I was until this time unaware of any requirement for balance in the briefing provided by a PR firm. The idea that such a requirement exists is as far fetched as expecting it to apply to the speeches of prosecutors and defence counsels in the courtroom itself.
My understanding has always been that the PR executive, like the barrister, is an advocate, whose skill lies in his ability to present his client in the best possible light – even when (indeed, especially when) he has only the most hopeless material to work with. Telling outright lies is obviously out of order. Selecting the facts that suit the case and could convince journalists is what the game is all about.
It should be noted that this was not a case in which a naïve Bank of England had been put at a disadvantage. Not to put too fine a point on it, the bank has employed its own in-house PROs for 40 years or more – and in that time has proved highly skilled in using the press to divert criticism and advance its interests.
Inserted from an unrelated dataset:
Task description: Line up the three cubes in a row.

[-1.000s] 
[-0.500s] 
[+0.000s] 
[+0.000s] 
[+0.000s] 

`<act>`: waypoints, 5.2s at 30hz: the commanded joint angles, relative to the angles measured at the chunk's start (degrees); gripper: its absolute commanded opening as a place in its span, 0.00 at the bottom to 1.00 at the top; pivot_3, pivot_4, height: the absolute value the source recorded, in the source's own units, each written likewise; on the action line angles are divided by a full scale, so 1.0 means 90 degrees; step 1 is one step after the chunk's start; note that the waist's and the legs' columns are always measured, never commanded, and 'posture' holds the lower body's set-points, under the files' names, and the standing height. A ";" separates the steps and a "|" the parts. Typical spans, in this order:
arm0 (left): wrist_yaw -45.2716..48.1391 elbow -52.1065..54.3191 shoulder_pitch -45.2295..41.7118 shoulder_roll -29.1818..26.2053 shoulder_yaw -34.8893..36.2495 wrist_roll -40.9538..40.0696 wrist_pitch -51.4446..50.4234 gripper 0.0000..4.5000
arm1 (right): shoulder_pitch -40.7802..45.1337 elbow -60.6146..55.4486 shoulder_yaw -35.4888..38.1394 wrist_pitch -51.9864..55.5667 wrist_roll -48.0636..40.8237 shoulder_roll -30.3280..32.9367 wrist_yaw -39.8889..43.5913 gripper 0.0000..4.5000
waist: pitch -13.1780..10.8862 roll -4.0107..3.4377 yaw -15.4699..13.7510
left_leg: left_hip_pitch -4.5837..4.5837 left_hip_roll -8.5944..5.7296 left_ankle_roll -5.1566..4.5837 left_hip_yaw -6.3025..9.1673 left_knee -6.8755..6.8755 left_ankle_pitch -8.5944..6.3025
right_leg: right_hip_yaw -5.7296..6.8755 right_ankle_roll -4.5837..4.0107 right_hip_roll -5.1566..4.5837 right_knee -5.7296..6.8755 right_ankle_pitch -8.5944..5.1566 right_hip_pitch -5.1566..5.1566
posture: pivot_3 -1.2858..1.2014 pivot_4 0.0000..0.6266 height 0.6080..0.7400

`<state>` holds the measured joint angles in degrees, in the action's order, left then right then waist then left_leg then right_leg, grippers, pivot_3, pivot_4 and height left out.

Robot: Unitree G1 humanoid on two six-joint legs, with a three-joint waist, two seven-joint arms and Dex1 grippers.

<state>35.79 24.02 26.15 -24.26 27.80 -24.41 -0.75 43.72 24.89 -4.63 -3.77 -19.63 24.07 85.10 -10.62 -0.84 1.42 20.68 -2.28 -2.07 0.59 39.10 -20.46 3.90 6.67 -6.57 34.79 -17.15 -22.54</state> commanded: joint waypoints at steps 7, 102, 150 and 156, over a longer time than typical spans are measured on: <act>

The greater pity would be if the judge's blast were to prompt Maitland to withdraw from this area of PR. What happens in courtrooms during financial cases is often neglected because most newspapers are too under-resourced to cover trials that may run for months, or in this case, years. PR fulfils a valuable function in bringing some of this hidden information to the surface. Partially one-sided it may be, but such disclosure results in commentary and analysis of issues – which would otherwise have been ignored – to the benefit of media and audience alike.